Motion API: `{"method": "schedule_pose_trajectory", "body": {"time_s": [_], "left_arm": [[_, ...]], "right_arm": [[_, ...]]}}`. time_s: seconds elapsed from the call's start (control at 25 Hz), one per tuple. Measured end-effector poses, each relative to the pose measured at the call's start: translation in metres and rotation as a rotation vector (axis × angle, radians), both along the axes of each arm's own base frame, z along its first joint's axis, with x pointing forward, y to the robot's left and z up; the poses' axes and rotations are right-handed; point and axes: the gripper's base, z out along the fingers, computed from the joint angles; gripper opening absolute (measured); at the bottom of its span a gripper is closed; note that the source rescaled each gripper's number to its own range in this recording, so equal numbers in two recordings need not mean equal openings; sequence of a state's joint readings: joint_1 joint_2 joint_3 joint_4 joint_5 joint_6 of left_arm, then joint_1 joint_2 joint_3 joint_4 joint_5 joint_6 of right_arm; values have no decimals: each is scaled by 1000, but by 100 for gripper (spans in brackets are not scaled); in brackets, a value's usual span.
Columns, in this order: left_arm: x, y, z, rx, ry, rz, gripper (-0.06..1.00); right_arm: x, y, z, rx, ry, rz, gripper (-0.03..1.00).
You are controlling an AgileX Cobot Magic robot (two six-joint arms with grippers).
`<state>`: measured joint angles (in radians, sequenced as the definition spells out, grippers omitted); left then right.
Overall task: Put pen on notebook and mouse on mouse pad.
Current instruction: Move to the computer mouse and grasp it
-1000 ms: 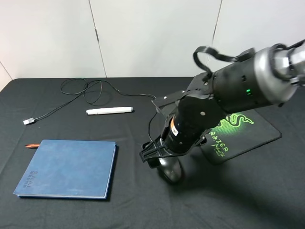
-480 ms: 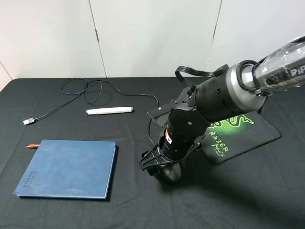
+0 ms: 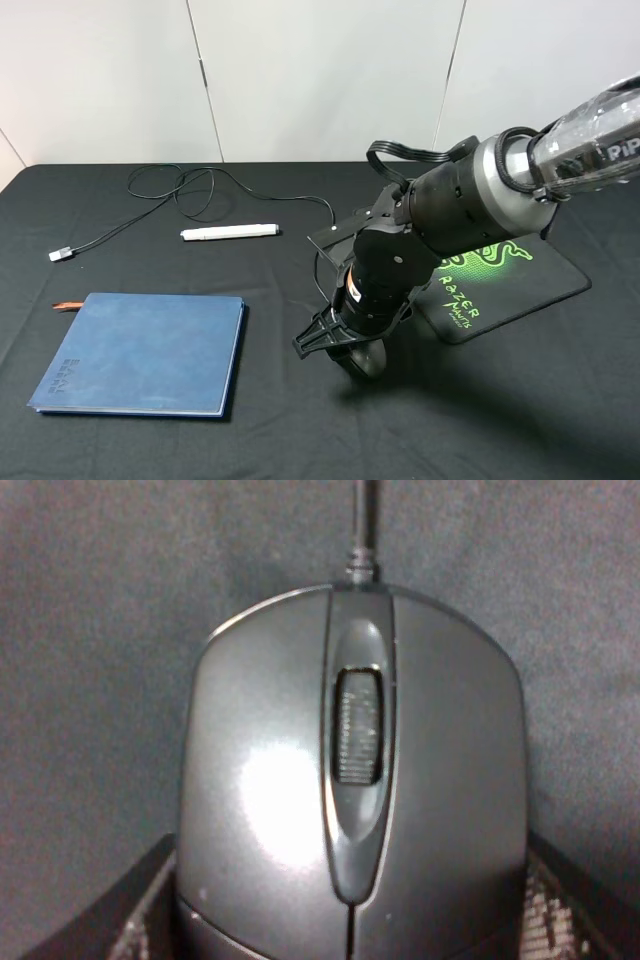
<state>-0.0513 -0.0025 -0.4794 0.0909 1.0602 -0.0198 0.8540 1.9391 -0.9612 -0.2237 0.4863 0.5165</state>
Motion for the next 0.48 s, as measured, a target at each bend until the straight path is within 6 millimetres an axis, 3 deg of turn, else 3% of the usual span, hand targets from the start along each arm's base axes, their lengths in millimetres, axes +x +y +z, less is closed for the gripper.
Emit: {"method": "schedule_pose_trajectory", "body": {"time_s": [0.32,0.48], "left_arm": [[0,0,0,0,0,0,98],[0,0,0,0,0,0,98]], "right_arm": [[0,-1,0,-7,4,-1,1],[0,-2,10,-25,10,-13,1]]}}
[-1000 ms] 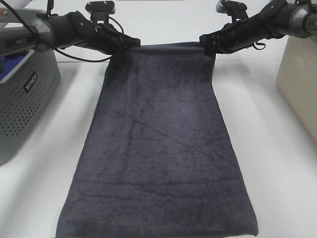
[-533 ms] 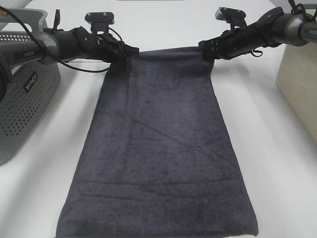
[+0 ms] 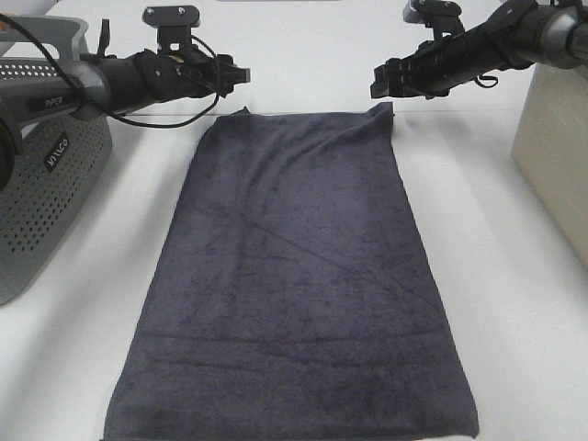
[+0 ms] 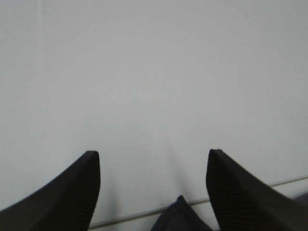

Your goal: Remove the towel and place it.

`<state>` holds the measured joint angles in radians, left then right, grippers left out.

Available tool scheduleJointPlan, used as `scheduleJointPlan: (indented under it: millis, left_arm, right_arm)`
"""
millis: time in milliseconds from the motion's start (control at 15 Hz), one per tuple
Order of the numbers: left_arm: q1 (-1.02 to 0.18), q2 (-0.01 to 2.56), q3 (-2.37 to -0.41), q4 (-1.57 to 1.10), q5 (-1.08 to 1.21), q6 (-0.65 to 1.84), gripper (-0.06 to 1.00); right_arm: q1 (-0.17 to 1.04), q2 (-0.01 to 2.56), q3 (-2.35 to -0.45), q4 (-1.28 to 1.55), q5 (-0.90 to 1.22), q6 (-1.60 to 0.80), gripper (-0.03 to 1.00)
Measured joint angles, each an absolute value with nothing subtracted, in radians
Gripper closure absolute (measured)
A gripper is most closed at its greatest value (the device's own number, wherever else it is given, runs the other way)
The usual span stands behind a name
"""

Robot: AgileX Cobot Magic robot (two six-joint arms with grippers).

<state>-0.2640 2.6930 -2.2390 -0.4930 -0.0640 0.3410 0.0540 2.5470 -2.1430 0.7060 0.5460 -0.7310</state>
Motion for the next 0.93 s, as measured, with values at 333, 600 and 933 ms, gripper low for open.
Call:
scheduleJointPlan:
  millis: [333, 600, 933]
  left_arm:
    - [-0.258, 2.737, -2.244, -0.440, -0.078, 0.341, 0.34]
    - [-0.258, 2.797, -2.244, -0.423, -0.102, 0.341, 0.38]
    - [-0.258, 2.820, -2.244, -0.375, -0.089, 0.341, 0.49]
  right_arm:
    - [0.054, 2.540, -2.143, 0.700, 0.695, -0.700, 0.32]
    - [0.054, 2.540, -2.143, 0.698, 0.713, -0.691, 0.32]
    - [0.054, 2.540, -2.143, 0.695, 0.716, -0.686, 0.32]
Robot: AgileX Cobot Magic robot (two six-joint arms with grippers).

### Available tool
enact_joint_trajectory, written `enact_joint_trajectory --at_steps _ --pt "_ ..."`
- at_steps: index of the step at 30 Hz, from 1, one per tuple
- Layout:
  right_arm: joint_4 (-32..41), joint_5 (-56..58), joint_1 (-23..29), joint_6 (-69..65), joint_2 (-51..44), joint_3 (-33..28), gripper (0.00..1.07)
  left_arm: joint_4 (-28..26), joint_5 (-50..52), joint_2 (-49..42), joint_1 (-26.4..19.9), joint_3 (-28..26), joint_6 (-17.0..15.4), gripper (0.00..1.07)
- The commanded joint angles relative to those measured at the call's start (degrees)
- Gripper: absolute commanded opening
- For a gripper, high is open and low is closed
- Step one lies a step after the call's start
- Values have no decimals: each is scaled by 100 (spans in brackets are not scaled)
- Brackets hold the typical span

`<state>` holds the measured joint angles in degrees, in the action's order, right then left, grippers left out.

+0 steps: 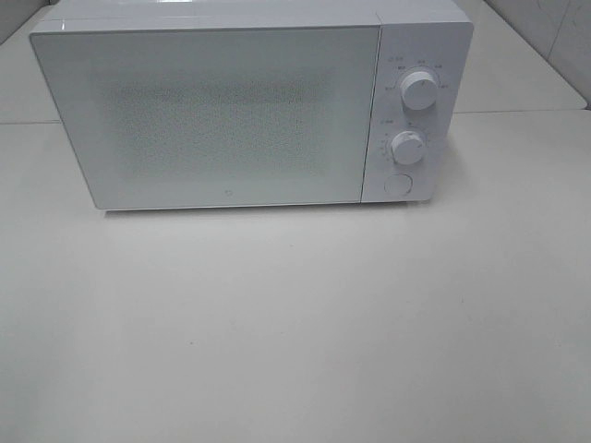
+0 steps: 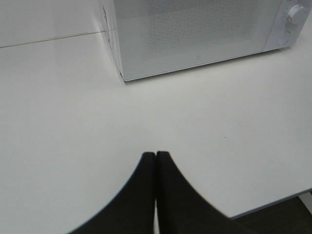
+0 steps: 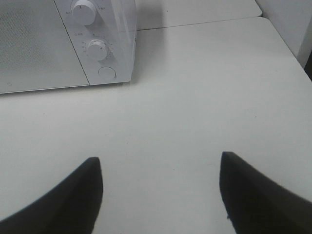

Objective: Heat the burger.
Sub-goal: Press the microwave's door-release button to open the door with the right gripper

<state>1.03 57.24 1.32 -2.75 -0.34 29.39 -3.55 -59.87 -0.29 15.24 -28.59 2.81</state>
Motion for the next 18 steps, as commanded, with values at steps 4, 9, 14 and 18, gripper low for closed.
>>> enact_joint_trajectory --at_steps 4,9,14,18 --pt "40 -17 17 17 -138 -17 67 -11 52 -115 -17 17 -11 0" --pt "40 -17 17 17 -138 -17 67 -11 52 -115 -17 17 -11 0" --pt "40 -23 17 17 -138 -17 67 -11 52 -115 -17 17 -11 0" --pt "40 -23 17 17 -138 -17 67 -11 52 -115 -17 17 -11 0"
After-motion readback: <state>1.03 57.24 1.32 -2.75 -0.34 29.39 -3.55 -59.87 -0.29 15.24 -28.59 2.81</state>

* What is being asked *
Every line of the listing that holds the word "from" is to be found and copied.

* Task solution *
Motion API: `{"method": "schedule_pose_trajectory", "body": {"time_s": [_], "left_arm": [[_, ...]], "right_arm": [[_, ...]]}}`. time_s: seconds elapsed from the call's start (control at 25 Hz), one per tuple. Measured end-effector poses, each relative to the pose measured at the call's start: translation in metres and rotation as a rotation vector (axis × angle, radians), both along the axes of each arm's own base frame, z along its first joint's axis, with x pointing forward, y to the robot's left and z up; the poses' axes and rotations are right-handed; point and axes: the gripper's base, z out along the fingers, computed from the joint angles; gripper opening absolute (measured); at the bottom of its span a gripper is closed; note that the source rescaled each gripper's number to its own range in this recording, so equal numbers in two recordings need not mean equal openings; sequence of a state's joint readings: joint_1 joint_2 joint_3 joint_4 joint_5 joint_6 of left_arm, then joint_1 joint_2 joint_3 joint_4 joint_5 joint_6 of right_arm; values have no decimals: each is scaled by 1000, but by 100 for gripper (spans in brackets are not scaled); in brackets, a value's usual span.
Motion for the next 0.48 s, as measured, a target at each bend until the straight path is within 6 millimetres an axis, 3 deg of turn, else 3% of the usual span, hand targets from the start along each arm's base axes, their lengths in millimetres, axes +x +y +z, less is closed for the gripper.
millis: time in milliseconds from the motion's start (control at 15 Hz), one per tuple
- at_steps: index of the step at 30 Hz, from 1, one per tuple

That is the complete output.